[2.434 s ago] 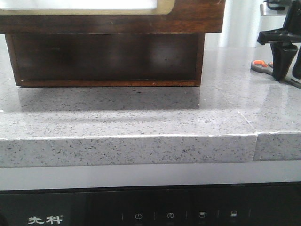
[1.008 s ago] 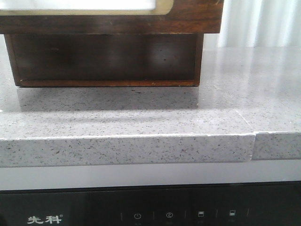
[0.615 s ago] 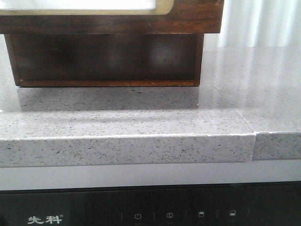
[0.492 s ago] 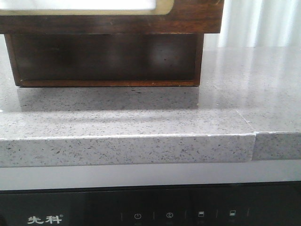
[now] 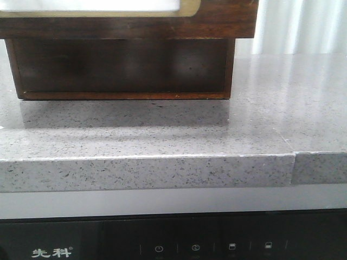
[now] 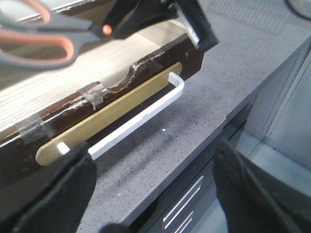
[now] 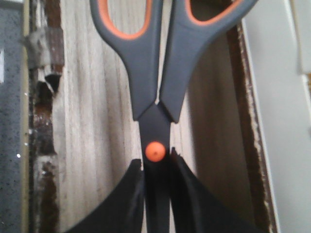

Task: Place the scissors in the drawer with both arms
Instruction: 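Carry the scissors over the open drawer with the right gripper, then lower the scissors into the drawer and open the right gripper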

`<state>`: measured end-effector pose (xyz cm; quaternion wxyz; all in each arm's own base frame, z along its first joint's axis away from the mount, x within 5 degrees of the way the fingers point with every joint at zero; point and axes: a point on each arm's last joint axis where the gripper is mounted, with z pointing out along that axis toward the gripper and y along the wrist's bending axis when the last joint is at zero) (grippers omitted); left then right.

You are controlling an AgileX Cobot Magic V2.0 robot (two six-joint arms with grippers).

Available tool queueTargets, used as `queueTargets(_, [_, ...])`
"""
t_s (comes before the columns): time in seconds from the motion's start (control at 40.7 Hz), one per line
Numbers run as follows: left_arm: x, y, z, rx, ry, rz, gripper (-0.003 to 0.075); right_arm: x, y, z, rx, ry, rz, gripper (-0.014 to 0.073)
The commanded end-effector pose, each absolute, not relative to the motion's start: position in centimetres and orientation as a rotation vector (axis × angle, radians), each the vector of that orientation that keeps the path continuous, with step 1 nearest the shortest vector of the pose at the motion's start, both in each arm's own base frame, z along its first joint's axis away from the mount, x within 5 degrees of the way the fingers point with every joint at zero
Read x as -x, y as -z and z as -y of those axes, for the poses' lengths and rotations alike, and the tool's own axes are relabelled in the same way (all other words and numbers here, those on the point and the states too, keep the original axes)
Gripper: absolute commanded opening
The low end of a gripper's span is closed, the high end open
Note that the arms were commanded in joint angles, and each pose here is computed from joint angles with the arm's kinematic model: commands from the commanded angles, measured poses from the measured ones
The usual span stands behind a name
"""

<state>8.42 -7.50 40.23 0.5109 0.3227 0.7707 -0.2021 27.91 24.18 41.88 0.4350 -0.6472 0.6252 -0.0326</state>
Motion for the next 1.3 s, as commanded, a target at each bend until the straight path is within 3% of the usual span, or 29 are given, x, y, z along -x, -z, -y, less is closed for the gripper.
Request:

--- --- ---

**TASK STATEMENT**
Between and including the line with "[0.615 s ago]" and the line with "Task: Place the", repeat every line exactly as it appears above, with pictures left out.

**ANSWER SPACE**
[0.615 s ago] 
[0.492 s ago] 
[now] 
[now] 
[now] 

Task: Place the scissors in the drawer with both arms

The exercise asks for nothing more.